The diamagnetic levitation as a novel ground-based model for simulating a reduced gravity environment has been widely applied in many fields. In this study, a special designed superconducting magnet, which can produce three apparent gravity levels (0, 1, and 2 g), namely high magneto-gravitational environment (HMGE), was used to simulate space gravity environment. The effects of HMGE on osteoblast gene expression profile were investigated by microarray. Genes sensitive to diamagnetic levitation environment (0 g), gravity changes, and high magnetic field changes were sorted on the basis of typical cell functions. Cytoskeleton, as an intracellular load-bearing structure, plays an important role in gravity perception.
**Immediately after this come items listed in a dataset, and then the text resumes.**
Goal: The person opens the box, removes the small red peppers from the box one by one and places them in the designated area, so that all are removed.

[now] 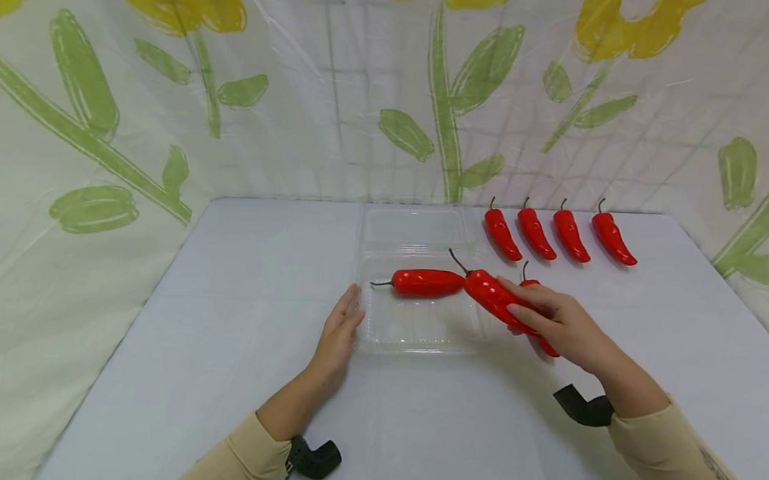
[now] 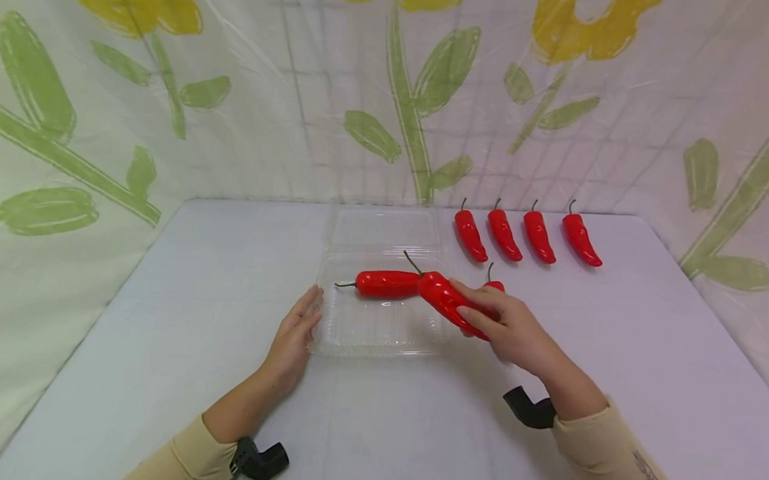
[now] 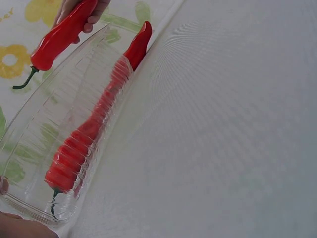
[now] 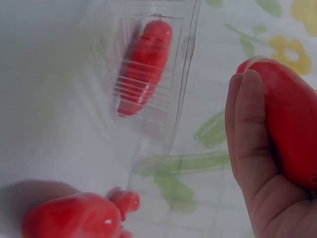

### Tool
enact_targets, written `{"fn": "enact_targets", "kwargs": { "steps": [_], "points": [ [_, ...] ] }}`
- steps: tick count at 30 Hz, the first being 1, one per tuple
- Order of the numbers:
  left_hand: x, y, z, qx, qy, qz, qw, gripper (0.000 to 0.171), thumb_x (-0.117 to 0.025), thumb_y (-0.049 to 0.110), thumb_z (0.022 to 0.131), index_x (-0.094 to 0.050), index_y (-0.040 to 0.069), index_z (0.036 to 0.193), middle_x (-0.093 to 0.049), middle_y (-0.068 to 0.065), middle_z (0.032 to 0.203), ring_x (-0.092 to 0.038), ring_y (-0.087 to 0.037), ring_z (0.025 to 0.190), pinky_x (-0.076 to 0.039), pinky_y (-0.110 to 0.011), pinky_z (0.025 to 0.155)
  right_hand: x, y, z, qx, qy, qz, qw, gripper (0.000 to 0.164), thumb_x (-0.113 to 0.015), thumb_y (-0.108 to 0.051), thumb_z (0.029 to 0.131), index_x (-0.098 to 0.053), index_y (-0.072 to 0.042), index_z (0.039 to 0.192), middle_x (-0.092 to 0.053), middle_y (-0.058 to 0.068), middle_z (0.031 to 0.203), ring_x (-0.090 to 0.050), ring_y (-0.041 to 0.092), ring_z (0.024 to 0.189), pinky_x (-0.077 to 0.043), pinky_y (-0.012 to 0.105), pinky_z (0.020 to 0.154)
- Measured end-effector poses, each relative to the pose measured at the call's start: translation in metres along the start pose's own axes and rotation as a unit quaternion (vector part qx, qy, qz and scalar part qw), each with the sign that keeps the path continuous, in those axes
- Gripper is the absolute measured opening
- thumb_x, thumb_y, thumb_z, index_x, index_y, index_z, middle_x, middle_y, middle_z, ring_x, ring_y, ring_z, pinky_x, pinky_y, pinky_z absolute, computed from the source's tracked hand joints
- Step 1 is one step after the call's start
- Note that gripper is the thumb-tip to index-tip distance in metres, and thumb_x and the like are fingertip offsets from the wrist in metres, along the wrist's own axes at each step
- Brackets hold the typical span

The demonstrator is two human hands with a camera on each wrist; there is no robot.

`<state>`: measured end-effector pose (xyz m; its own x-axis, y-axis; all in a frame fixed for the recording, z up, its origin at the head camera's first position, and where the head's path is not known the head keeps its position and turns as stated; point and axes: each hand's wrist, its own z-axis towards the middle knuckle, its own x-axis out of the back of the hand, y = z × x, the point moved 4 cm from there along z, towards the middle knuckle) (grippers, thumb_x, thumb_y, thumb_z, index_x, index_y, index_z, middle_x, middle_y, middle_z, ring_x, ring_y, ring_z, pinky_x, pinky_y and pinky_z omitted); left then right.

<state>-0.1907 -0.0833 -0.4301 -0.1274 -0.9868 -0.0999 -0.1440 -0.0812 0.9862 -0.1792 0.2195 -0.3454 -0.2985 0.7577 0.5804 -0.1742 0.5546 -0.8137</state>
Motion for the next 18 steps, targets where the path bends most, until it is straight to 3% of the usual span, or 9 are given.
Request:
{"fn": "enact_targets", "kwargs": {
  "steps": [5, 12, 18],
  "points": [
    [0.0, 0.0, 0.001, 0.003, 0.001, -0.001, 1.0, 0.055, -0.033, 0.013, 0.098, -0.015, 0.009, 0.15, -0.012, -0.006, 0.158, -0.005, -0.023, 0.146, -0.006, -0.049, 0.118, 0.004, 0.008, -0.005, -0.014, 0.007, 0.027, 1.0, 0.05, -0.052, -0.024, 0.095, -0.04, -0.015, 0.142, -0.053, 0.018, 0.119, -0.06, 0.013, 0.091, -0.057, 0.032, 0.07],
    [0.0, 0.0, 0.0, 0.003, 0.002, -0.005, 1.0, 0.056, -0.034, 0.012, 0.098, -0.015, 0.009, 0.15, -0.011, -0.006, 0.158, -0.005, -0.024, 0.146, -0.005, -0.049, 0.118, 0.011, 0.017, -0.011, -0.038, 0.036, 0.002, 0.999, 0.05, -0.049, -0.028, 0.095, -0.039, -0.014, 0.142, -0.049, 0.02, 0.13, -0.045, 0.029, 0.11, -0.054, 0.024, 0.07],
    [0.0, -0.001, 0.001, 0.003, -0.001, -0.004, 1.0, 0.056, -0.034, 0.013, 0.098, -0.014, 0.009, 0.15, -0.011, -0.005, 0.158, -0.005, -0.024, 0.146, -0.005, -0.05, 0.117, 0.018, 0.024, -0.014, -0.041, 0.052, 0.0, 0.998, 0.049, -0.047, -0.029, 0.097, -0.037, -0.016, 0.143, -0.048, 0.021, 0.134, -0.046, 0.02, 0.109, -0.054, 0.023, 0.072]
  ]
}}
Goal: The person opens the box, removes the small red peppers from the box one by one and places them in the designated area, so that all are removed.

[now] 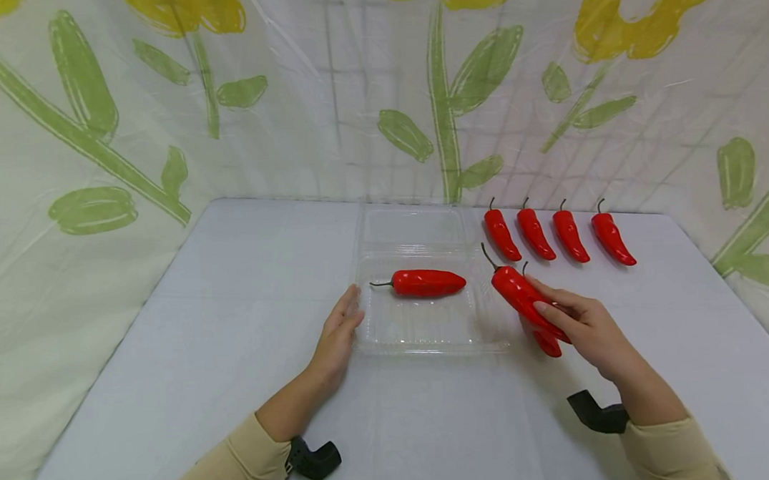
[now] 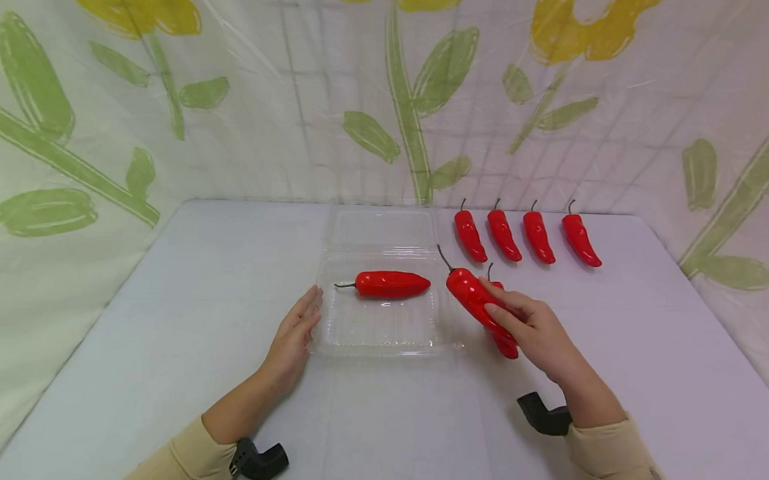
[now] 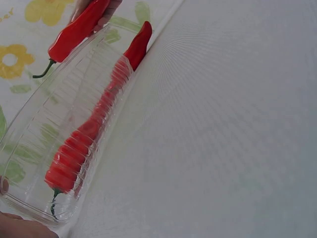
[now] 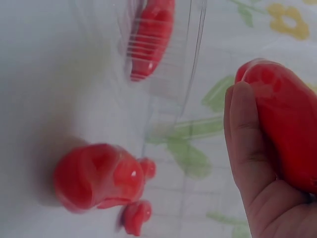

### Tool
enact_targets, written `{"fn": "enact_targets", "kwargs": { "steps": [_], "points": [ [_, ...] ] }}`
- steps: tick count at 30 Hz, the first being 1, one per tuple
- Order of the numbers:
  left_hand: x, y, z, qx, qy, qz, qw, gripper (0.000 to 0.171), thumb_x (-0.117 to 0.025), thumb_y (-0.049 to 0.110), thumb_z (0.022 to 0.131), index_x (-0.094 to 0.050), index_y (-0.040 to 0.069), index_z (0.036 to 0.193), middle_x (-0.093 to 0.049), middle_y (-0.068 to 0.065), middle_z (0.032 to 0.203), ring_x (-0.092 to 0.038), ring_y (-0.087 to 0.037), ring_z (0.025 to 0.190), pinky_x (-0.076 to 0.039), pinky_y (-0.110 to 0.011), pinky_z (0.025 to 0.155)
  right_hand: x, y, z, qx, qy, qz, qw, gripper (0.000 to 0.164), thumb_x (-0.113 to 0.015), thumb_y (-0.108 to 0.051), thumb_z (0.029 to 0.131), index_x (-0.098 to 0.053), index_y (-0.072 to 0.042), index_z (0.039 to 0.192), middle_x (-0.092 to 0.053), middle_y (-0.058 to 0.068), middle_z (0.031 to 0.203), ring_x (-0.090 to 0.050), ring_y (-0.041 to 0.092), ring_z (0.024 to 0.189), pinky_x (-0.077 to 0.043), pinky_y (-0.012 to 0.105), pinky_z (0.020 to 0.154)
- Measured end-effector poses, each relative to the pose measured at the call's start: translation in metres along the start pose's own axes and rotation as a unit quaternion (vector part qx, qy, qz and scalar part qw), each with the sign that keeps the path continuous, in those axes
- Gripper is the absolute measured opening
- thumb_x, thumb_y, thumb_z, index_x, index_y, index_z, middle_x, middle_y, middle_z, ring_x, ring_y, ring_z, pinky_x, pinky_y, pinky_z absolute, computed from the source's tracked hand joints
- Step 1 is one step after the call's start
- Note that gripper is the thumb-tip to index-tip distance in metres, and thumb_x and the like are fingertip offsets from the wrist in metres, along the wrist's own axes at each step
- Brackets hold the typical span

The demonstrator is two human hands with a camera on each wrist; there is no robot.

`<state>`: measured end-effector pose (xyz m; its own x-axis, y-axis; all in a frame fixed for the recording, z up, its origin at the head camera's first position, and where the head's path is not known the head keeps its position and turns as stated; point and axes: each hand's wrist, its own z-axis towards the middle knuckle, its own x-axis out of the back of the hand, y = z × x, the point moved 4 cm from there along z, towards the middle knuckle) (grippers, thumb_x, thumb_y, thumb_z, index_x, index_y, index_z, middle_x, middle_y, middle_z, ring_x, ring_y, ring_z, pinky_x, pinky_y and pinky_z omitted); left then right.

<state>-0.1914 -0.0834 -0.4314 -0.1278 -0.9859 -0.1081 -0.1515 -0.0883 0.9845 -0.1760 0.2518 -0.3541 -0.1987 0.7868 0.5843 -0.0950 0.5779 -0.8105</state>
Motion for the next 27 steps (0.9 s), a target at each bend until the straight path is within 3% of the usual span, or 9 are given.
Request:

Therefore, 13 cytoskeleton-related genes were chosen according to the results of microarray analysis, and the expressions of these genes were found to be altered under HMGE by real-time PCR. Based on the PCR results, the expressions of WASF2 (WAS protein family, member 2), WIPF1 (WAS/WASL interacting protein family, member 1), paxillin, and talin 1 were further identified by western blot assay. Results indicated that WASF2 and WIPF1 were more sensitive to altered gravity levels, and talin 1 and paxillin were sensitive to both magnetic field and gravity changes. Our findings demonstrated that HMGE can affect osteoblast gene expression profile and cytoskeleton-related genes expression. The identification of mechanosensitive genes may enhance our understandings to the mechanism of bone loss induced by microgravity and may provide some potential targets for preventing and treating bone loss or osteoporosis.